My adventures here in Philly have landed me in a whirlwind of self-discovery mixed with early childhood endeavors and achievement gap realizations. To combat my demanding (and occasionally stressful) schedule I have recently taken to a new set of addictions that my heart & brain would rather not live without in this time of need.
American Apparel, more specifically, body suits. I'm freakishly obsessed and have now made two trips to the local American Apparel store to become the proud owner of 13 of these magical clothing articles. Am I on the verge of needing AAAA (American Apparel Addicts Anonymous)? Not yet. Ask me next week after I have made an online order to purchase the additional colors not sold in stores. In the meantime, hustle your tush over to your friendly AA and pick one up for yourself. Feel free to thank me later.
Computer file organization. Never in my life has my computer housed so many files. As the lesson plans from the new teachers I advise come rolling in new folders are quickly created and filled with feedback, reflections, and assessments. Phew, my thumb is becoming numb to the amount of right clicks it is required to do. Numbness.... that is the warning sign of addiction right? Well at least it sort-of balances with the remaining 3 toes per foot that are still numb from my time at Miss USA. Cheers to to the tingle of a numb appendage, or 7.
Sark. Inspiration. I crave it. 'Nough said. Wanna join my addiction? Check her out and pick a book at random, it doesn't matter where you start, but it does matter
when. So start now.
Listening to my fellow Teach For America staffers and corps members talk me into applying to be the Bachelorette. Their cases are flattering, which is why I am addicted. Are their cases convincing? Not yet. Getting warmer though.
A sucka for shuga. Twizzler Pull'n Peel cherry. Plain M&Ms straight from the freezer. A tote bag for the work day stocked with Blow Pops & Tootsie Pops. I've gone completely off the deep end. Even my tongue is sore from the lifestyle of daily sugar ODs. I need the fuel. Somebody call the doctor, I've lost count of my tooth aches.
A lush for Lush. The smell lures me in. The products grab my attention. The purchase gratifies me. The use completes me. I'm a Lush junkie. I love everything I own from there and everything I eventually plan on owning. If I could inject the pleasure of these products into my veins I would (not to be taken literally).
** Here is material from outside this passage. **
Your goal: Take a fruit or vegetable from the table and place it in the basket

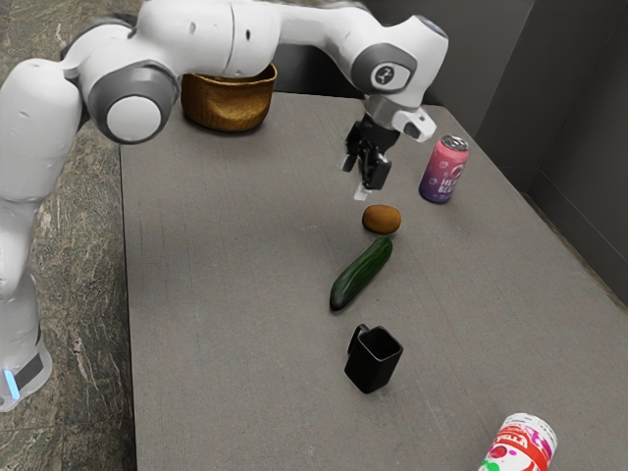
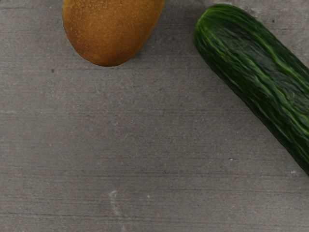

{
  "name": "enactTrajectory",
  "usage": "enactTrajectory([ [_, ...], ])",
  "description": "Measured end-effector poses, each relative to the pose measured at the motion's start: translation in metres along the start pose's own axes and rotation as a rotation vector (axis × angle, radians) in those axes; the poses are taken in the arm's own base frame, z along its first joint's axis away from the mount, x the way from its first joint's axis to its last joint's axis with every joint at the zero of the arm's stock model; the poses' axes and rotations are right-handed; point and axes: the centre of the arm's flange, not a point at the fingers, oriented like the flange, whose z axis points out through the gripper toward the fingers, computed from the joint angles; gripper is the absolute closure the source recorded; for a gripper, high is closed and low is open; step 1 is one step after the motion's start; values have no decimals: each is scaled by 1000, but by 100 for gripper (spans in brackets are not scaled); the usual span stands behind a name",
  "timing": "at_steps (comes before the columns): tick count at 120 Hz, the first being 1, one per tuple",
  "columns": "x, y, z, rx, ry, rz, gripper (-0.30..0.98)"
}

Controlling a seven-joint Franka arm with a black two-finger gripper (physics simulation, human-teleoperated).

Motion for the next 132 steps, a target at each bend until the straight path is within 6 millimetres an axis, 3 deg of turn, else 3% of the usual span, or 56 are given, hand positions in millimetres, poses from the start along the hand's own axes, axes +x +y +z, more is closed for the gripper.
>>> enactTrajectory([
  [11, 22, 4, 23, 1, 29, 10, 0],
  [28, 43, 6, 41, 4, 84, 17, 0],
  [48, 73, -11, 83, 10, 127, -2, 0],
  [79, 88, -19, 55, 39, 257, 15, 0],
  [132, 111, -17, 83, 43, 288, 62, 0],
])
Caffeine. Back in my previous life (pre-k teacher with a perfectly hand-crafted daily routine) I would take my loads of vitamins daily & sip 3 cups of green tea every morning religiously. Currently, in my temporary home, I have no ability nor time to even attempt a pot of green tea. My vitamins are in a place I couldn't even begin to identify because all of my precious belongings are stuffed in boxes in my parents' basement awaiting my retrieval of them. Two days in this adventure I have functioned on zero (0) hours of sleep. The other days I function on anywhere between 3-2 hours. Caffeine is a life line. I need it. I'll overcome this addiction, just not today, or tomorrow, or by Friday.
I'm actually quite happy with these addictions and truly enjoy them (who doesn't enjoy their addictions?!). I'm also incredibly happy that I have my job.... not just because it assisted in introducing me to my new found addictions but because I genuinely love what I am doing. Even though some days it feels like it's the coffee that's pulling me out of bed at 5am after 2 hours of sleep I know it's really not. It's the people I'm working with, the lessons I'm learning, and the community and children I'm impacting. I'm so glad I'm here.
Celebrate your addictions (the legal ones please) and the paths that brought you to them.